Task material »

= = = =

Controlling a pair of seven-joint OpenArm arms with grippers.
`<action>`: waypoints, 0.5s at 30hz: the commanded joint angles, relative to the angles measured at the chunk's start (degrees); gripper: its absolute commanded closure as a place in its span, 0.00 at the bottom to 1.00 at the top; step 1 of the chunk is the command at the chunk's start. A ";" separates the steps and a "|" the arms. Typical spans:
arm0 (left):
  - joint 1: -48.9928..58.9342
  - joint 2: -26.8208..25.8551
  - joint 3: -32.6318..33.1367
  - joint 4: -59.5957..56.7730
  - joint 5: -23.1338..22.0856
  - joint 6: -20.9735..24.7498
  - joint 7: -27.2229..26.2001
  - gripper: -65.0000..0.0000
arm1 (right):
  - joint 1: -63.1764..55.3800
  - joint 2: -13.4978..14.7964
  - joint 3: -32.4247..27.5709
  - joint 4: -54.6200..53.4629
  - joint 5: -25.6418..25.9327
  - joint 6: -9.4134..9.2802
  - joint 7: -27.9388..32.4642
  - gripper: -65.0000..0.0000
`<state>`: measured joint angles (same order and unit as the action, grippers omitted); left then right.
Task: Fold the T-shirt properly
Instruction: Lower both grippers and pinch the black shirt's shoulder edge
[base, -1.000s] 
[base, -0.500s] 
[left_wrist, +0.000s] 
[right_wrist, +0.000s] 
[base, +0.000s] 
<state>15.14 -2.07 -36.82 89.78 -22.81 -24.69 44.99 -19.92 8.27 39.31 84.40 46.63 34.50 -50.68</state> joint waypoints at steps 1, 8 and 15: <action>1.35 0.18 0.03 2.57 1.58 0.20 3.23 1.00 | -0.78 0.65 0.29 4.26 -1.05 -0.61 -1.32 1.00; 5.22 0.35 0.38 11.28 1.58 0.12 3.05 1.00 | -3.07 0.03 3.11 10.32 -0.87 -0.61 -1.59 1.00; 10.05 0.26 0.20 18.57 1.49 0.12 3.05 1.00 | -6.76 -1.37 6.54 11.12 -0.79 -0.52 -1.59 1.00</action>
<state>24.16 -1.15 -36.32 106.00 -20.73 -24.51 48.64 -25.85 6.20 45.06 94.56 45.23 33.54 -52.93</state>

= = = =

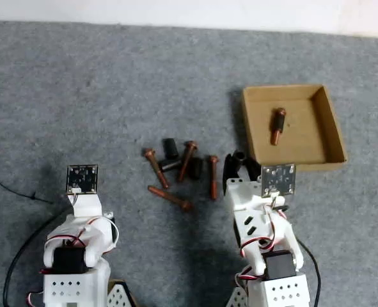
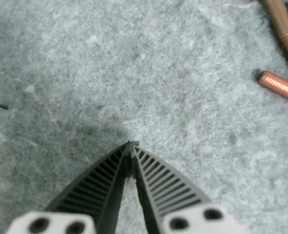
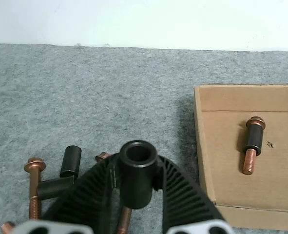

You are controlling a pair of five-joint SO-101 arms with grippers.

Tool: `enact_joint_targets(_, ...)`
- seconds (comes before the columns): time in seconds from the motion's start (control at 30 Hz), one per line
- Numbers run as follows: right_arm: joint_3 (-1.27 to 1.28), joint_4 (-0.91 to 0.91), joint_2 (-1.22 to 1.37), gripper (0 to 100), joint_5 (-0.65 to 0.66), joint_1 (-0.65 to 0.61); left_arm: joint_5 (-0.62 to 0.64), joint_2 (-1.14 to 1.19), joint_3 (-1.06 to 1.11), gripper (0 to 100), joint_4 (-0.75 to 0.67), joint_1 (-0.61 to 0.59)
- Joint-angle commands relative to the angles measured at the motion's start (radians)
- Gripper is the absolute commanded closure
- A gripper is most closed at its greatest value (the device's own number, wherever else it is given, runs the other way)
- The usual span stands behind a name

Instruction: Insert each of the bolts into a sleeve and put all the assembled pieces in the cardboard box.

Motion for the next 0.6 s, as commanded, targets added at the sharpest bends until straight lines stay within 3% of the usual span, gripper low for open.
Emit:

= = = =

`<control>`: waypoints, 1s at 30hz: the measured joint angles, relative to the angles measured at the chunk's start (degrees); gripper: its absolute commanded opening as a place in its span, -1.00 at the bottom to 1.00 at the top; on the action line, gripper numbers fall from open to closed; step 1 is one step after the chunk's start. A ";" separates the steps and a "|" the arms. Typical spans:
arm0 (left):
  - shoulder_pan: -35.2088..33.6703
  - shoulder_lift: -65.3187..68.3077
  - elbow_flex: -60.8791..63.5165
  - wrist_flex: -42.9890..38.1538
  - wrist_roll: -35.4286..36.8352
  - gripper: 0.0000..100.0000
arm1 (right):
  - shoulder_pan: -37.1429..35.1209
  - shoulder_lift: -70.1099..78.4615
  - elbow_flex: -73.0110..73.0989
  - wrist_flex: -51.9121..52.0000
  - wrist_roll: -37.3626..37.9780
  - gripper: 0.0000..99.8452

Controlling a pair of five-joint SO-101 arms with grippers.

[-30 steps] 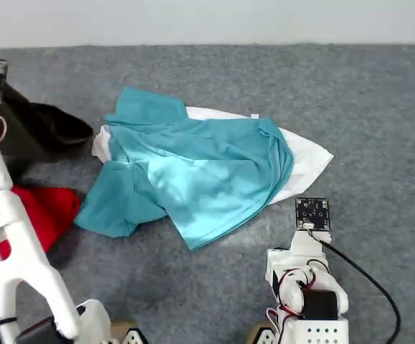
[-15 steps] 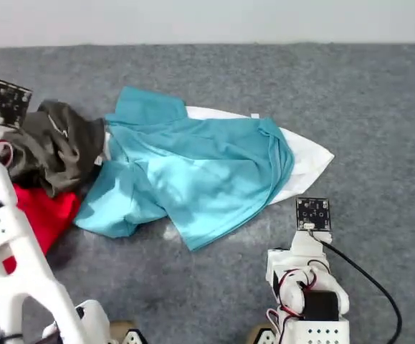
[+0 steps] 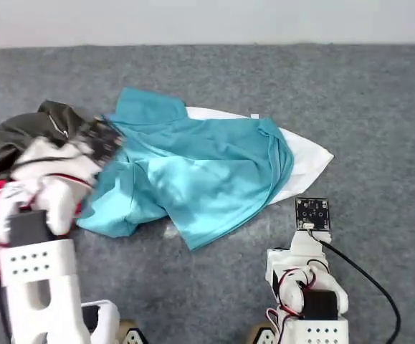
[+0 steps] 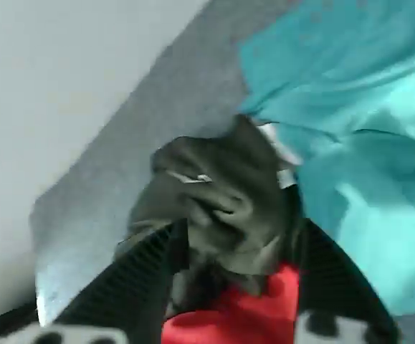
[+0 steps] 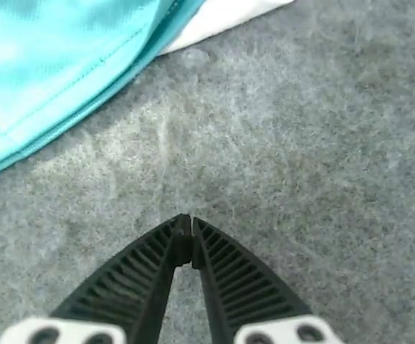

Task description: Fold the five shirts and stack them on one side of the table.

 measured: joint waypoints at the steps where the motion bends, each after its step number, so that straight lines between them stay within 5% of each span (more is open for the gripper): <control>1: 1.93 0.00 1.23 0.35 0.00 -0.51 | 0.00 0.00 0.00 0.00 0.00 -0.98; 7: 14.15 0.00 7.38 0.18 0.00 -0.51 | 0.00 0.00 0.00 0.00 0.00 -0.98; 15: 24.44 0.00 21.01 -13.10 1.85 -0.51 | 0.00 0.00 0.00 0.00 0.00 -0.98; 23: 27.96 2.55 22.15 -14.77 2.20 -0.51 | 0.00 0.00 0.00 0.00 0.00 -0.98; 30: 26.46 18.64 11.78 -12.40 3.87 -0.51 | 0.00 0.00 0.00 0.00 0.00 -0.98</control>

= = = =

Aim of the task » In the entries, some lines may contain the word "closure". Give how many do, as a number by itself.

Reply to the exercise » 2